Memory of gpu & cpu keep increasing during training (pytorch)

lyuwenyu / RT-DETR

[CVPR 2024] Official RT-DETR (RTDETR paddle pytorch), Real-Time DEtection TRansformer, DETRs Beat YOLOs on Real-time Object Detection. 🔥 🔥 🔥

Apache License 2.0

2.61k stars 303 forks source link

Memory of gpu & cpu keep increasing during training (pytorch) #172

Open aylive opened 10 months ago

aylive commented 10 months ago

Impressive and very helpful work. Just a little confuse, when trying to repeat the training on COCO with PyTorch implement (default configs), I noticed that the memory of the CPU and GPU both keep increasing as the iteration goes on. I tried this on two servers,

intel core i9 + rtx4090*1
intel xeon + rtx3080*1 both of a single GPU (:< sorry for no more details about the servers, I'll add more details if needed)

As for now, the training process has not been killed due to insufficient memory. But as the CPU memory gets to be all taken up, the training speed slows down a lot.

I'm really struggling with this. Great thankfulness for your help.

lyuwenyu commented 10 months ago

https://github.com/lyuwenyu/RT-DETR/issues/93

I don't know where the problem is either. But I will release a new version codebase in future, you can star and keep following updates.

tommyjiang commented 10 months ago

Impressive and very helpful work. Just a little confuse, when trying to repeat the training on COCO with PyTorch implement (default configs), I noticed that the memory of the CPU and GPU both keep increasing as the iteration goes on. I tried this on two servers,

intel core i9 + rtx4090*1

intel xeon + rtx3080*1 both of a single GPU (:< sorry for no more details about the servers, I'll add more details if needed)

As for now, the training process has not been killed due to insufficient memory. But as the CPU memory gets to be all taken up, the training speed slows down a lot.

I'm really struggling with this. Great thankfulness for your help.

Do you run evaluation after each training epoch? I tried to turn off evaluation, and the speed is much faster. I wonder the PyTorch implementation for COCO, please share more infos, thanks a lot!

lyuwenyu commented 10 months ago

Yes, I do run evaluation after each epoch.

tommyjiang commented 10 months ago

Yes, I do run evaluation after each epoch.

Thanks. I meet the same memory issue as reported in #93 and here. After I turn off evaluation after each training epoch, the performance seems to be OK.

lyuwenyu commented 10 months ago

. I wonder the PyTorch implementation for COCO, please share more infos, thanks a lot!

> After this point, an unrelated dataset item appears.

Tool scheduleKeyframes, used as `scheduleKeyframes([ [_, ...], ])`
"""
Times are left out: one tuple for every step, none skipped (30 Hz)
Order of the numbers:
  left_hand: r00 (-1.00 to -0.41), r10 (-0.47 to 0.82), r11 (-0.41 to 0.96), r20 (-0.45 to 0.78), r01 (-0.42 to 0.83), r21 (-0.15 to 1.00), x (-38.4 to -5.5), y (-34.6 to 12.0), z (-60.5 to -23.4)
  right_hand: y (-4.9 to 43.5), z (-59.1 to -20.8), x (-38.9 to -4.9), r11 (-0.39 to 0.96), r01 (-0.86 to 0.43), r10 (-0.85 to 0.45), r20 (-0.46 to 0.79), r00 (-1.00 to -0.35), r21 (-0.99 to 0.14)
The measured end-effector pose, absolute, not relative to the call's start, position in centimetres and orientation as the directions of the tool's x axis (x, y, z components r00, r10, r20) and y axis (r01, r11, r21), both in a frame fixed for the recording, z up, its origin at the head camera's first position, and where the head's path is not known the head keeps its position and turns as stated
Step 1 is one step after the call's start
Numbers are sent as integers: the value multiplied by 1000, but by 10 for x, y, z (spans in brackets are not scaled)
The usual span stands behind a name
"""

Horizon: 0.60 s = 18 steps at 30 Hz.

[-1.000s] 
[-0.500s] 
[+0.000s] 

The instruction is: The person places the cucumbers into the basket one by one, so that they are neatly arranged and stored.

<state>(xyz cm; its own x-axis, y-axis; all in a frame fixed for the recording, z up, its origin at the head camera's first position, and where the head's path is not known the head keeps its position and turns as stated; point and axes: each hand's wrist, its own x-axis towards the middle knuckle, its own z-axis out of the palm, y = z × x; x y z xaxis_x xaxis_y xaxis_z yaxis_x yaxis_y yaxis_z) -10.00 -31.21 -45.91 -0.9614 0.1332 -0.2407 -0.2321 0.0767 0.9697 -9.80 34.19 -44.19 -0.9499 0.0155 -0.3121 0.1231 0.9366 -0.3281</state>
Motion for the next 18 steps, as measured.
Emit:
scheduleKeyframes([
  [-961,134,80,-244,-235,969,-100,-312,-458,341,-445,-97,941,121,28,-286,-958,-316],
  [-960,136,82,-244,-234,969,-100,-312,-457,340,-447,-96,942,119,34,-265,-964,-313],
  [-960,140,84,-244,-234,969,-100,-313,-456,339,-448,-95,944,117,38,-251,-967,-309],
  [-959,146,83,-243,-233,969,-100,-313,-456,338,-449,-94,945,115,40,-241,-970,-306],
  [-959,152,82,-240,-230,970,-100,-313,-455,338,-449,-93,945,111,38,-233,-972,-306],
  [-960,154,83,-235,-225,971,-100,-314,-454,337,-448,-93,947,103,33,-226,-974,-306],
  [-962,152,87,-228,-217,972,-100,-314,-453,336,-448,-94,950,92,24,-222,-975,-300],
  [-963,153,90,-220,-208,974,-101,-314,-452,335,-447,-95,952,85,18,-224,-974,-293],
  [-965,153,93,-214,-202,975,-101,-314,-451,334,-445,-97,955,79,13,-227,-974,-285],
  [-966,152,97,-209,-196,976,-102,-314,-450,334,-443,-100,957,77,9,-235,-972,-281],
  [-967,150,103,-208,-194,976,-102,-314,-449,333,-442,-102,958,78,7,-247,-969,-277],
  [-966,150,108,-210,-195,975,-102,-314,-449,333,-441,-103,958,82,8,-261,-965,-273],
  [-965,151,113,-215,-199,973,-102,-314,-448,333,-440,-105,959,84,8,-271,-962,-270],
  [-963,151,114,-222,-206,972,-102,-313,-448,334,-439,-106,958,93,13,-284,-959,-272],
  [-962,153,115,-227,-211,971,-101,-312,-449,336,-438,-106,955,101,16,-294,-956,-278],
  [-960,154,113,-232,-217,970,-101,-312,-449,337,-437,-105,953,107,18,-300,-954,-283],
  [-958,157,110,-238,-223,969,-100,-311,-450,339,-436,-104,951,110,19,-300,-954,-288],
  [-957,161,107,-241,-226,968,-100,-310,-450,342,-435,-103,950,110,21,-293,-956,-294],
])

Very useful information, perhaps you are right

tommyjiang commented 10 months ago

. I wonder the PyTorch implementation for COCO, please share more infos, thanks a lot!

Very useful information, perhaps you are right

Thanks, and thank you for the great work! I will do more test locally to find out this issue if I have some time.

aylive commented 10 months ago

Yes, I do run evaluation after each epoch.

Thanks. I meet the same memory issue as reported in #93 and here. After I turn off evaluation after each training epoch, the performance seems to be OK.

Thanks for your info. I'll try this. Just I have to fintune on my own dataset, no evaluation hampers me from stopping before overfitting. How do you solve this problem?

tommyjiang commented 10 months ago

Yes, I do run evaluation after each epoch.

Thanks. I meet the same memory issue as reported in #93 and here. After I turn off evaluation after each training epoch, the performance seems to be OK.

Thanks for your info. I'll try this. Just I have to fintune on my own dataset, no evaluation hampers me from stopping before overfitting. How do you solve this problem?

Just manually eval each epoch's model. For finetune maybe 3-5 epoches are enough.